(Records drawn from a dataset)
▽

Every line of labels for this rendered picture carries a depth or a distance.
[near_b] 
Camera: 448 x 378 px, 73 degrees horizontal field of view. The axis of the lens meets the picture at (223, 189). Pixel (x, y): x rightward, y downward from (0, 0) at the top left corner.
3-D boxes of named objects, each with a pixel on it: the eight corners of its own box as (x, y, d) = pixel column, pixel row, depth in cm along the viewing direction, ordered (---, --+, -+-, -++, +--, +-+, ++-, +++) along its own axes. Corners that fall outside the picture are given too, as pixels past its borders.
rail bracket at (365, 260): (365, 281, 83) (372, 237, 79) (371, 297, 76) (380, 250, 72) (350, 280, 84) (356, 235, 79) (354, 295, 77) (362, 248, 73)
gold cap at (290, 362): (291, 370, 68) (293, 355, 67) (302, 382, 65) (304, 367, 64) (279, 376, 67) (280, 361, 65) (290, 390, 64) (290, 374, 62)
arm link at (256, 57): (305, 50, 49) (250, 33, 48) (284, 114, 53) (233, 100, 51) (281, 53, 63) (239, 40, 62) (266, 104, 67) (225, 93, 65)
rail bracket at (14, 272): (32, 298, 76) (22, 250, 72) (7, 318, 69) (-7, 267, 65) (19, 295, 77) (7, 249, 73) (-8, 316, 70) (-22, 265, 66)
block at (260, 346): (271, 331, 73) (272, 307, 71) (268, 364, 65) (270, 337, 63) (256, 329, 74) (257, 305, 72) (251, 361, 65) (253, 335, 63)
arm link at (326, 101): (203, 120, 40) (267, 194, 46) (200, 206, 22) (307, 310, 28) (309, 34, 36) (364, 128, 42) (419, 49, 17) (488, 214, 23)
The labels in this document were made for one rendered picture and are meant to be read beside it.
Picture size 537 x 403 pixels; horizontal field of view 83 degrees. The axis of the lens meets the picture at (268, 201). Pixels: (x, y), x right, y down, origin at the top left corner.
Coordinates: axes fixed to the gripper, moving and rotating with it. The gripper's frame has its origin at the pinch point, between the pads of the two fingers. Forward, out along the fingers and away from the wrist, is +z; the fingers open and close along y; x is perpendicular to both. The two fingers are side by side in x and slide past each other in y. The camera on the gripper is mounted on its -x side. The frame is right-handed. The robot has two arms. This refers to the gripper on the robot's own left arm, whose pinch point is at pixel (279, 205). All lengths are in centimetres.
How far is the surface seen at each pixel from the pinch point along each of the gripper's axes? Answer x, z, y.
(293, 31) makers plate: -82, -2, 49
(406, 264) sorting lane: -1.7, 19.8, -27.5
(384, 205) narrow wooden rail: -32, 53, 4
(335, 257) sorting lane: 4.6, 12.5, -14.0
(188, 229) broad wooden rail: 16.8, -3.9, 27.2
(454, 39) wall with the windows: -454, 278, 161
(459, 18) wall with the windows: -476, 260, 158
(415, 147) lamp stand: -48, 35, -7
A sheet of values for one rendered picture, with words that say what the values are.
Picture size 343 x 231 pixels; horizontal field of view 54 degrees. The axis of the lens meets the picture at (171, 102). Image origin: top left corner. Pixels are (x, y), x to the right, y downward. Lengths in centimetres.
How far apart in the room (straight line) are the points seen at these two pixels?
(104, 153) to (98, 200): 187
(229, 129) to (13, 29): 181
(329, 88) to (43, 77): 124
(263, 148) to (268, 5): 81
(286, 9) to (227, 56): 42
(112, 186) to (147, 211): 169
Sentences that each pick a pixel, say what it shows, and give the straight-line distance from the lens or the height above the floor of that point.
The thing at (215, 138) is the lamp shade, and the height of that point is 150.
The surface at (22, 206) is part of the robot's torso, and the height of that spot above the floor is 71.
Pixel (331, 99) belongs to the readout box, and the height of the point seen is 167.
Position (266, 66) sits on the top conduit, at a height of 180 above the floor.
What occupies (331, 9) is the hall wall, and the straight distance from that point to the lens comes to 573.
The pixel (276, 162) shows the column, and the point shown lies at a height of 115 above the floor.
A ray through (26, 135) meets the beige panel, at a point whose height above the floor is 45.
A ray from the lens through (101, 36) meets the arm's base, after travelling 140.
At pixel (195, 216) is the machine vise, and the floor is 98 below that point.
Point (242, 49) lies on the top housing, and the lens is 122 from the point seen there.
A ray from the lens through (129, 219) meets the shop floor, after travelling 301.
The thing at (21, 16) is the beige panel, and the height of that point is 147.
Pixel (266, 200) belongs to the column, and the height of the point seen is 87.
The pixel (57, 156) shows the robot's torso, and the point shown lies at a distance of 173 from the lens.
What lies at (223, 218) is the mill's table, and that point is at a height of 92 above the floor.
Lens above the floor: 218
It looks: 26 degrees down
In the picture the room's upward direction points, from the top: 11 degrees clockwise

△

» Instructions to follow: Report how many lines above contain the string "floor". Please write the number only.

» The completed task: 9